I’m finding that when it comes to business communication, there is a sweet spot to most things.
To thank someone for a helpful meeting, the it’s best to email them the very next day. If you meet someone new, try to email them within 48 hours if you want a response. If you’re waiting for a semi-urgent response from someone, email again in 2–3 days. If it’s not urgent, ping them again in one week.
There are a lot of arbitrary rules and conventions that seem to drive a lot of our behaviors in business. But one sweet spot that I have found it hard to get completely right is event RSVPs.
In any given year, our USV Network programming offers more than 150 events to employees at portfolio companies. This means we are essentially always prepping for one event while planning for another (often while a third is happening in real time).

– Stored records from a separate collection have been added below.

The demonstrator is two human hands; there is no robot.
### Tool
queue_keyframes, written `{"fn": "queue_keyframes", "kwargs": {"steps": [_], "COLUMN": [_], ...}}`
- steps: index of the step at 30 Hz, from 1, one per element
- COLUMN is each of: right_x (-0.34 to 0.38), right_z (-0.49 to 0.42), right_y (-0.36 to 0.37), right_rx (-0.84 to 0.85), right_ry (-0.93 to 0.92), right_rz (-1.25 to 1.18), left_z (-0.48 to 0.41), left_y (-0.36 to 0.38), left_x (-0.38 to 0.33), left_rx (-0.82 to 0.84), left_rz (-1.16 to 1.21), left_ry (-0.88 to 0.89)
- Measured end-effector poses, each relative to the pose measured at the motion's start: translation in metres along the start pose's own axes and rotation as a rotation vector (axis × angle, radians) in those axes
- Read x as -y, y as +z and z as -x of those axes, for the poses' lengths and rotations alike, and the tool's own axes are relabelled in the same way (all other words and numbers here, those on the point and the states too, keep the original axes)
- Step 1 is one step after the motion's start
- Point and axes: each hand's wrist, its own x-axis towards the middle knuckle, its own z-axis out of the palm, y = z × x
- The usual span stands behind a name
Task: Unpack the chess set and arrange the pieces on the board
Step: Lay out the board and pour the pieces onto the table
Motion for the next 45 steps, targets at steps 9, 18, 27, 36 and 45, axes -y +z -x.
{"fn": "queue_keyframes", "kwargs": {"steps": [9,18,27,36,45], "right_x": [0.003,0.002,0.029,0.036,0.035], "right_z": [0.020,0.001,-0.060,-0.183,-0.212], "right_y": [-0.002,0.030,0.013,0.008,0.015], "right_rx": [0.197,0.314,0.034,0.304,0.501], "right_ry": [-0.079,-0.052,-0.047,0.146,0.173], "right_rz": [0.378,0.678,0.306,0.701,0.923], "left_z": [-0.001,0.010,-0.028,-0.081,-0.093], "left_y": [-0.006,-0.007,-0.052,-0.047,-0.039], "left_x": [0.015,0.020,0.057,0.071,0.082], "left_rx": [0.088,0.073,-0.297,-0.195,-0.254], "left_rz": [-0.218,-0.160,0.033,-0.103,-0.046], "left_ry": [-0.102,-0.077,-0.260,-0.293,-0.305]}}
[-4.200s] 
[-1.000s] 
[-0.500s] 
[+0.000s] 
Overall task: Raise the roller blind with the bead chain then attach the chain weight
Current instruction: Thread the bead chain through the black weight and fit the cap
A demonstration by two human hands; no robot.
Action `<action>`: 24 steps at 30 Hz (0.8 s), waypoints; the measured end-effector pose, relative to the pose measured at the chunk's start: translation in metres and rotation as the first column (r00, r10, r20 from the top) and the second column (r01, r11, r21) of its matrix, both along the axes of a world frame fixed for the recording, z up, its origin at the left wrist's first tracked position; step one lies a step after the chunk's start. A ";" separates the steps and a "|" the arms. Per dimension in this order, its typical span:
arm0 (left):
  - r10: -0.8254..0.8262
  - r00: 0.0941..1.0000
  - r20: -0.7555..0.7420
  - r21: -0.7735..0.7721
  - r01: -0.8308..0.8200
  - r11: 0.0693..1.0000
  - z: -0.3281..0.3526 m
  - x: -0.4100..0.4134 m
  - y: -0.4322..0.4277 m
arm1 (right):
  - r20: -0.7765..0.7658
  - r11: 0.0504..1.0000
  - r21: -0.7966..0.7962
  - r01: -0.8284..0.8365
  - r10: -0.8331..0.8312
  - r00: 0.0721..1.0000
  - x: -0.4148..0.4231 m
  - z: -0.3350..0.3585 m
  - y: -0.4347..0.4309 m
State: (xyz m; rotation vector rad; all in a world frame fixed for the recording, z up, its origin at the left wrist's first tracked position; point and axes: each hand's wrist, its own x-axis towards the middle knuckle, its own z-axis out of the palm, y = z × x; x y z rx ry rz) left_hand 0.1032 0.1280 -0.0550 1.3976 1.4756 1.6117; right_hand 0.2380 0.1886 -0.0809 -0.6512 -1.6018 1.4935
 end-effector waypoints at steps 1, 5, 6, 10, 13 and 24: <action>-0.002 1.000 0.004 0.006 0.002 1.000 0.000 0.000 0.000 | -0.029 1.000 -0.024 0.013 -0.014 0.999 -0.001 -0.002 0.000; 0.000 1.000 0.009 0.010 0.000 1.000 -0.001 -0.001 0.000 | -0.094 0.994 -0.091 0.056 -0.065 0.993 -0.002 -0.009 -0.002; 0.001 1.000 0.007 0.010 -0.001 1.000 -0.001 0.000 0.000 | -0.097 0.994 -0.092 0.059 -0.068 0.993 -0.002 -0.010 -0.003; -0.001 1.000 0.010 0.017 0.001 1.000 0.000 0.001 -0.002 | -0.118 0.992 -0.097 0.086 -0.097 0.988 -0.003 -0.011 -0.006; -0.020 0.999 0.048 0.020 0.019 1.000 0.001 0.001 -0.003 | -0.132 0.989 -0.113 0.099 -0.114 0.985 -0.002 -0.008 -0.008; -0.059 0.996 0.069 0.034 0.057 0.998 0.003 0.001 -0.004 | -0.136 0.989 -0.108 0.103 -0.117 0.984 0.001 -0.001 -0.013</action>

Early on, we received feedback that our events calendar wasn’t posted far enough in advance. So now we have all of our events posted in one single place as far as 3–6 months out. But now (as we’re learning), when somebody RSVPs to an event in July that doesn’t take place until October, there’s a lot less urgency around attending. And we start to see drop off. In essence, we missed the sweet spot between the desire to attend then and the reality to show up now.
It’s likely that the ratio of event attendance to lead time is a case by case scenario for a lot of people with a lot of variable factors. Time of year. Length of event. Whether or not you are flying in for it. Whether or not it costs something. Whether you can attend remotely.
But I’m starting to think some of it is around how much lead time you have from RSVP date to the date of the event. Maybe there’s a formula out there: X days for all-remote events, Y days for in-person all day events, and Z months for the need-to-attend once-a-year gatherings. Or maybe it’s not that formulaic at all.
If you have any thoughts or have seen studies or reports that analyze event attendance based on lead time, I would love to see them. Until then we will keep iterating until we figure out what that sweet spot means for us.